_STORED DATA:_
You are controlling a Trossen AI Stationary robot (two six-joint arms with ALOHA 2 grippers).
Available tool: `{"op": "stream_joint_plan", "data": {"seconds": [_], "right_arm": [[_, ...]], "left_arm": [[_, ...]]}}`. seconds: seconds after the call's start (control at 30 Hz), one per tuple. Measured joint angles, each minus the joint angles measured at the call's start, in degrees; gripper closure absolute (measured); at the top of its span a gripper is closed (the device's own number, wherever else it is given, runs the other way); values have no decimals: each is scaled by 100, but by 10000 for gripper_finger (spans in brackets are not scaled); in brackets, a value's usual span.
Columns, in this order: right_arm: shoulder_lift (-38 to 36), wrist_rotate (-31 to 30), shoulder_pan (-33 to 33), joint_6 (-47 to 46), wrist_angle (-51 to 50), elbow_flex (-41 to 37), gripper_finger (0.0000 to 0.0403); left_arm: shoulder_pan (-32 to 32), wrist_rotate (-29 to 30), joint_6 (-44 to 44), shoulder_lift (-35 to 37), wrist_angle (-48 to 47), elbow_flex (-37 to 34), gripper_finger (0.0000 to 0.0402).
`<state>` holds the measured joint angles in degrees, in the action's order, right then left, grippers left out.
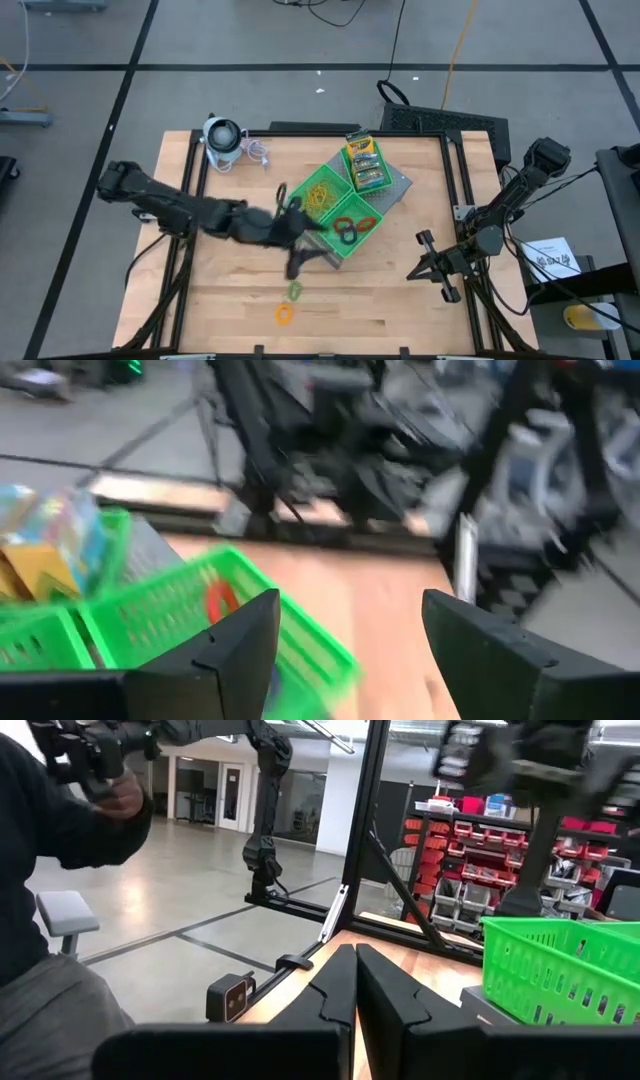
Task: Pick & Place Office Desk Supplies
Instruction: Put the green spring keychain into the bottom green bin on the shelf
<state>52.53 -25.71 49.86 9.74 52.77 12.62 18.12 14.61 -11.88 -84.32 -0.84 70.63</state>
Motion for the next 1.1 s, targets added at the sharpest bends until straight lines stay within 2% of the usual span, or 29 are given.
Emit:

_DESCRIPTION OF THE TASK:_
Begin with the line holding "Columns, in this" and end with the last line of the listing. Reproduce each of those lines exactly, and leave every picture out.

_RESPONSE TO THIS TASK:_
Columns, in this order: right_arm: shoulder_lift (-38 to 36), wrist_rotate (-31 to 30), shoulder_pan (-33 to 33), joint_6 (-47 to 46), wrist_angle (-51 to 50), elbow_flex (-41 to 37), gripper_finger (0.0000 to 0.0403); left_arm: shoulder_pan (-32 to 32), wrist_rotate (-29 to 30), joint_6 (-44 to 44), shoulder_lift (-35 to 37), wrist_angle (-48 to 47), elbow_flex (-37 to 34), gripper_finger (0.0000 to 0.0402).
`<state>` holds the measured joint angles in degrees, in the action's order, right then left, grippers left out.
Task: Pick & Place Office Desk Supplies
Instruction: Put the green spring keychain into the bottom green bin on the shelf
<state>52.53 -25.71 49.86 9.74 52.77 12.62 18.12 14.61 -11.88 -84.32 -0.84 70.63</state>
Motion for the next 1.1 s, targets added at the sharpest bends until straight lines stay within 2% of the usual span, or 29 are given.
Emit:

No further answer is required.